Mais pour que cet espoir se réalise, chaque État membre devra âprement se battre et résister à la tentative de la Commission de profiter de la négociation de son plan stratégique national pour y instiller ses folles idées.

 

Gilles Lebreton
Gilles Lebreton
Député RN au Parlement européen, membre de la commission Agriculture

Vos commentaires

28 commentaires

  1. Je ne rejoins pas complètement votre opinion, les français sont les champions des pesticides, quand on voit l’explosion des cancers en particulier chez les agriculteurs et dans la population, il serait bon d’inverser la vapeur. De même pour le bio, sa naissance n’est pas d’hier … je crois sincèrement que la FNSEA freine des 4 fers mais pas pour de bonnes raisons

  2. Les propositions de l Europe sont suicidaires pour la France elle-même et les autres pays qui composent l Europe .
    L europe veut notre PERTE et notre SOUMISSION , c est désespérant …
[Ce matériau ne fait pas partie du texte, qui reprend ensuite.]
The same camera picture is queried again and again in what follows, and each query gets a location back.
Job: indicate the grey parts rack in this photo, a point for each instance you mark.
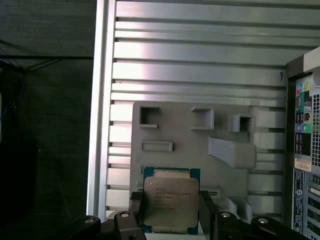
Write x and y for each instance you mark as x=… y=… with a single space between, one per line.
x=190 y=152

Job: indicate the black PC case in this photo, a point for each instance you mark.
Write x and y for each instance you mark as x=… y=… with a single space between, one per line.
x=300 y=175

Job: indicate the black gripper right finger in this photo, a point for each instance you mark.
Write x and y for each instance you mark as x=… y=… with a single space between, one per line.
x=207 y=210

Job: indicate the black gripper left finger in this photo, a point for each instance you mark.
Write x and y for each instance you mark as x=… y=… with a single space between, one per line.
x=136 y=207

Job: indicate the silver CPU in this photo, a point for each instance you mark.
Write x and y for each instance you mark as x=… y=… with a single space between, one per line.
x=171 y=200
  3. Désinformation quand tu nous tiens!! ces pourcentages de diminution de production sont probables pendant la période de passage au bio; mais après non! De plus ils sont loin en dessous des 40% de gaspillage de nourriture en Europe: alors, commençons par ne plus gaspiller, ne plus trop manger, et nous ne serons pas en sous production, loin de là: nos besoins seront largement satisfaits!

  4. Contre quoi bataillez-vous exactement ? Les directives de la PAC, conjuguées aux injonctions de la FNSEA, sont un désastre depuis leur existence, tant pour le monde agricole que pour les consommateurs: démembrement des cultures, agriculture intensive, avec perte avérée de la biodiversité : terres mortes, pollution des sols, des nappes phréatiques, pour des décennies, etc… En quoi un changement peut-il être pire ?

    • La FNSEA ne donne aucune injonction à ses adhérents concernant leur façon de travailler chez eux. Il y a un moyen de résoudre ce problème de ZNT: c’est de pulvériser la nuit, ce qui permet de profiter de l’absence de vent et d’une bonne hygrométrie. C’est un problème d’organisation du travail.